Consistent with Romney's career and character, the speech had its share of shameless dishonesty.
It seems even less likely that authoritarian powers such as Russia and China are going to defer to a form of leadership that would appear to be directed against them. Romney's discussion of Russia and China was very brief and wholly antagonistic, and in true alarmist fashion he described China as a state "determined to be a world superpower." There was no indication that the U.S. should keep building constructive ties with these states, which were lumped in among the other "forces" threatening liberty and American interests. For a major policy address, the speech was woefully lacking in dealing with U.S. relations with these major powers, and there was no mention of Europe, India, Pakistan, or Brazil.
At times, Romney's speech sounded like a technocrat's brief for divinely ordained U.S. hegemony: "God did not create this country to be a nation of followers. America is not destined to be one of several equally balanced global powers. America must lead the world, or someone else will." It seems presumptuous at best to claim knowledge of God's foreign policy preferences, but the most misleading statement here is that another state will assume the role of a global hegemon if the U.S. does not fill it. There is no one state or group of states aspiring to the international role that the U.S. currently has, and no other is capable of filling that role if it wished.
"Without American leadership, without clarity of American purpose and resolve, the world becomes a far more dangerous place, and liberty and prosperity would surely be among the first casualties," Romney warned. That's debatable, and for most parts of the world it seems false.The proper question Americans ought to be asking him is, "Whose liberty and prosperity?" Is he saying that Americans should be expected to subsidize wealthy allies indefinitely to protect them against neighbors that pose no threat to America? If so, Romney is endorsing an untenable, unnecessary status quo.
Most of Romney's specific proposals were predictable hawkish ones: More funding for ship-building, more funding for missile defense, and an intensification of confrontational policies directed against Iran. There is no evidence that Romney believes that military spending could be reduced or even reformed, and he has no inclination to disentangle the U.S. from any of its current commitments. Romney's one nod to "soft power" was his call for the creation of a position with region-wide authority to lend assistance so that "the Arab Spring does not fade into a long winter" — which makes the key mistake of assuming that U.S. assistance is something that local opposition forces want or need.

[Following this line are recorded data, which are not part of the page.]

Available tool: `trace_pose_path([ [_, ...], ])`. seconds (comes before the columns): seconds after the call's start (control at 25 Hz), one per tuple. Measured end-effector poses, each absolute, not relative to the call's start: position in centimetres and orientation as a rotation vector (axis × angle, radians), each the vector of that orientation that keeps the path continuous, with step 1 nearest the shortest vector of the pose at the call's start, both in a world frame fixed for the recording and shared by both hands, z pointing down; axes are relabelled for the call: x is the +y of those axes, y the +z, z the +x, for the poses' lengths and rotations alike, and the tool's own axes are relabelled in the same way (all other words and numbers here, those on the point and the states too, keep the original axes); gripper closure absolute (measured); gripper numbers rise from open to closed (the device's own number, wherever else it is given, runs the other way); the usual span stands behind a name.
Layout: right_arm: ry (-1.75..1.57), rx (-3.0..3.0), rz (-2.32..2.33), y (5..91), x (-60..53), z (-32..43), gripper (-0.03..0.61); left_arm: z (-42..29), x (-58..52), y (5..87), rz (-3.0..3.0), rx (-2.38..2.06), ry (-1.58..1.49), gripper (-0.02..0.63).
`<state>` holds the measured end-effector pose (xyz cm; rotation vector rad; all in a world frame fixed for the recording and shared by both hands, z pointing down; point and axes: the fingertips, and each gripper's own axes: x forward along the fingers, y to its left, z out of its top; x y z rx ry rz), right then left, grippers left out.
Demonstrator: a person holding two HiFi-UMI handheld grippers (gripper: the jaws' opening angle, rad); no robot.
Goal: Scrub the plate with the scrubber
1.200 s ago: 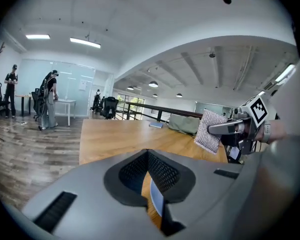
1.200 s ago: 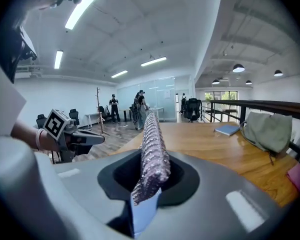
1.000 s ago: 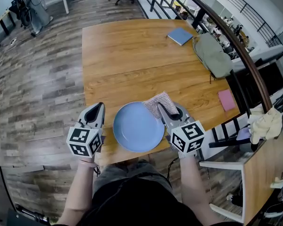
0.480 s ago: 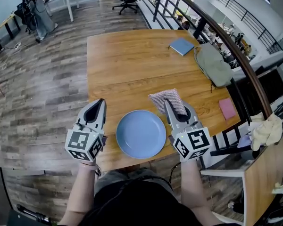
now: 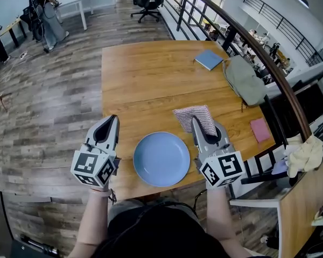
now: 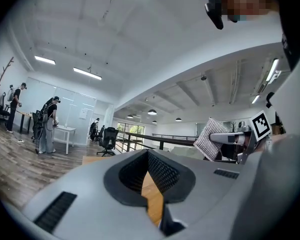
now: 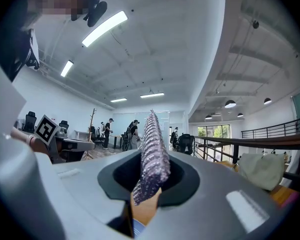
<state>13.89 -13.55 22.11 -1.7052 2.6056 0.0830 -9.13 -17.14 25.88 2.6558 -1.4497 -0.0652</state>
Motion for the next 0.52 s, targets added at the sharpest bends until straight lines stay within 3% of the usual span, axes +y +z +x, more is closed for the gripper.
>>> trace_pose_path([
  [0.52, 0.101, 2.652, -1.643, 22.47, -14.09, 13.47, 0.506, -8.23, -17.39, 26.17, 2.643, -1.452, -0.073, 0.617],
])
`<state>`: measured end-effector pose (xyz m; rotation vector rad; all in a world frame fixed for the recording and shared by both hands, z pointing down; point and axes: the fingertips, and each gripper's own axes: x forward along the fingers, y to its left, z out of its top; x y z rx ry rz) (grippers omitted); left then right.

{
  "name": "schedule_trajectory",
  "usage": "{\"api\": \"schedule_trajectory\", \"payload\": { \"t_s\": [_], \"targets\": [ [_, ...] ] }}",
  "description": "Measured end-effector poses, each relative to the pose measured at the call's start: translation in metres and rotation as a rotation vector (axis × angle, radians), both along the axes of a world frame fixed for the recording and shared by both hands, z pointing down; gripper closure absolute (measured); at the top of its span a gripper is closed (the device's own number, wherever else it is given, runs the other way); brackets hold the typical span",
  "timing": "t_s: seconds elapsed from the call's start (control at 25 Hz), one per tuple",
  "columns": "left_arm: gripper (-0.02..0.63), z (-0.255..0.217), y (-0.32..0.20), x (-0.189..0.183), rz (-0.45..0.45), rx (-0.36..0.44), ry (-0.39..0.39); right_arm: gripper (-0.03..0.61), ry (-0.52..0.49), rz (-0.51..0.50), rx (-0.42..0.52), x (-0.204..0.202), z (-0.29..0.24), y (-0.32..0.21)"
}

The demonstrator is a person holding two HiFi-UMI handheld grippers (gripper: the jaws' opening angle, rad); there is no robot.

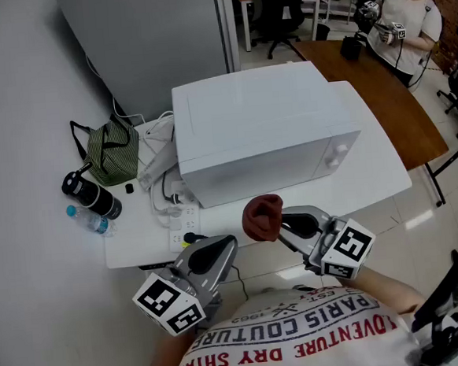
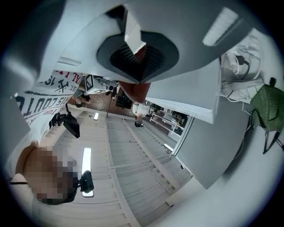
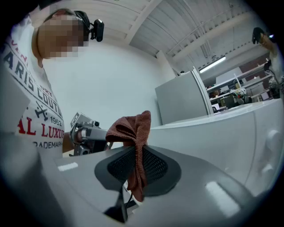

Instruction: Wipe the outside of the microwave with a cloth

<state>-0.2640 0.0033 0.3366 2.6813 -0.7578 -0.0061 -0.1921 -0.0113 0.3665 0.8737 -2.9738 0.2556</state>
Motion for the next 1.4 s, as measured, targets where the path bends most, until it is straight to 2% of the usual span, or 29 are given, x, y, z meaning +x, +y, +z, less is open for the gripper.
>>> {"api": "schedule_trajectory", "payload": {
  "t_s": [0.2, 0.48, 0.72, 1.08, 1.4],
  "targets": [
    [0.612, 0.004, -0.003, -0.032, -0.074, 0.000, -0.002, 0.540, 0.062, -0.043, 0.062, -0.045, 0.014, -0.014],
    [0.612, 0.014, 0.007, -0.084, -0.223, -0.037, -0.020, 0.540, 0.122, -0.113, 0.004, -0.100, 0.071, -0.045],
    [0.612, 0.020, 0.022, -0.117, -0.333, -0.065, -0.045, 0.540, 0.200, -0.082, 0.022, -0.127, 0.114, -0.081],
    [0.612, 0.024, 0.027, -0.126, -0.387, -0.087, -0.059, 0.540, 0.210, 0.013, 0.007, -0.122, 0.132, -0.115],
    [0.612, 0.022, 0.018, -0.102, -0.333, -0.080, -0.064, 0.540, 0.199, 0.087, -0.015, -0.084, 0.129, -0.126]
  ]
}}
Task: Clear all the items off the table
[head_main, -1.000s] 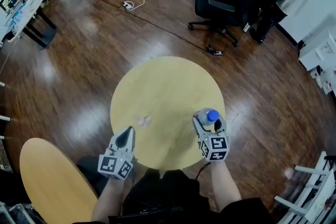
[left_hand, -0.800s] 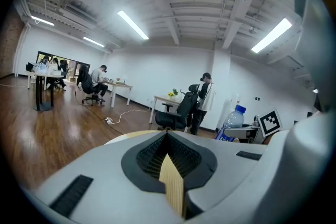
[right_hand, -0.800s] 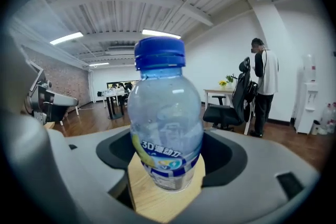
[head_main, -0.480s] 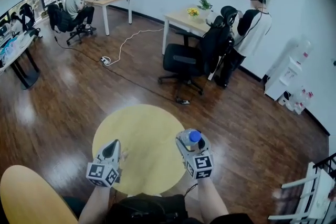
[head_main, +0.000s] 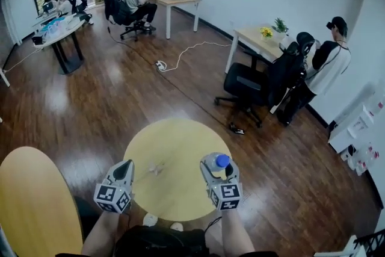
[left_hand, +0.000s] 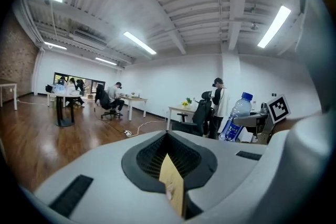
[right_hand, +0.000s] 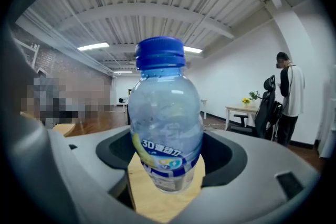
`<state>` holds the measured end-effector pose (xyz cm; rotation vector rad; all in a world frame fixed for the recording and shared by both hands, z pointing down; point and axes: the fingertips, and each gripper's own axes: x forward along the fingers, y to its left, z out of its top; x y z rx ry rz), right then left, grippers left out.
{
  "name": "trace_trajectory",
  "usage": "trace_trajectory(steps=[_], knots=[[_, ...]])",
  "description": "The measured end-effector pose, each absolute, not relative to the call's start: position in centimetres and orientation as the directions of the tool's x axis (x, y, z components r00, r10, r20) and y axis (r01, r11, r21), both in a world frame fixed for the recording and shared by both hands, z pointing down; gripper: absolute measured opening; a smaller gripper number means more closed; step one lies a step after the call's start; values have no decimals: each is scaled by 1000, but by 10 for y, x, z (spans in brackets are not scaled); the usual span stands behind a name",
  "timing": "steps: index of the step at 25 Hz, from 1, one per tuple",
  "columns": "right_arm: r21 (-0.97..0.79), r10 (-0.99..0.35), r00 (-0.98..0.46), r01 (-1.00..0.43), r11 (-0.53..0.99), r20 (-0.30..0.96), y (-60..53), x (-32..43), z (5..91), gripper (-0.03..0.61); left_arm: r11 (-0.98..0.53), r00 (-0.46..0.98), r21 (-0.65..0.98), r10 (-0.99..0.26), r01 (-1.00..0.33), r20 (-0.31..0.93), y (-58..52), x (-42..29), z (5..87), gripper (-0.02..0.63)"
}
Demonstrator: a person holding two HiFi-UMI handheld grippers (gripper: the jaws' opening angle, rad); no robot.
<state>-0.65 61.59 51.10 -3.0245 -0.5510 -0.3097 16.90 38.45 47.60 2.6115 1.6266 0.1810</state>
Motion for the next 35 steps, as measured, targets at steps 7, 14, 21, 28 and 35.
trace_trajectory(steps=[7, 14, 21, 28, 35], knots=[[-22, 120, 964, 129, -991, 237, 547, 70, 514, 374, -656, 654, 132, 754, 743, 60, 272, 181, 470, 0], [36, -51, 978, -60, -998, 204, 433, 106, 477, 374, -801, 808, 157, 588, 578, 27, 131, 176, 459, 0], [99, -135, 973, -155, -983, 186, 340, 141, 459, 374, -849, 867, 188, 498, 494, -30, 24, 187, 458, 0], [131, -294, 942, -316, -940, 162, 226, 203, 443, 374, -919, 939, 192, 337, 343, -65, -97, 198, 451, 0], [126, -562, 808, -585, -801, 177, 58, 243, 459, 374, -978, 996, 193, 64, 74, -58, -244, 151, 458, 0]])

Consistent with Romney's career and character, the speech had its share of shameless dishonesty. He promised never to apologize for America, but this is something Obama hasn't done, either. The "apology tour" lie has been central to Romney's campaign, and he showed no sign of abandoning it. Romney recycled the falsehood that Obama rejects American exceptionalism and said that he referred to it "derisively,' when the record shows that Obama endorsed the idea in almost identical terms as Romney. These are not irrelevant throwaway lines, but represent the core of Romney's indictment of current policy.
Romney predictably warned against retreating inside an "isolationist shell," which is something that no one actually proposes. George W. Bush frequently warned against the rise of "isolationism" as his administration intervened constantly overseas, and Romney would seem to offer more of the same. America endured eight years of a foreign policy that was extremely similar to what Romney proposed, and our country is still paying the price for it. The 2012 election will not be decided on foreign policy issues, but Romney has demonstrated in this speech why he should not be trusted with the office he seeks.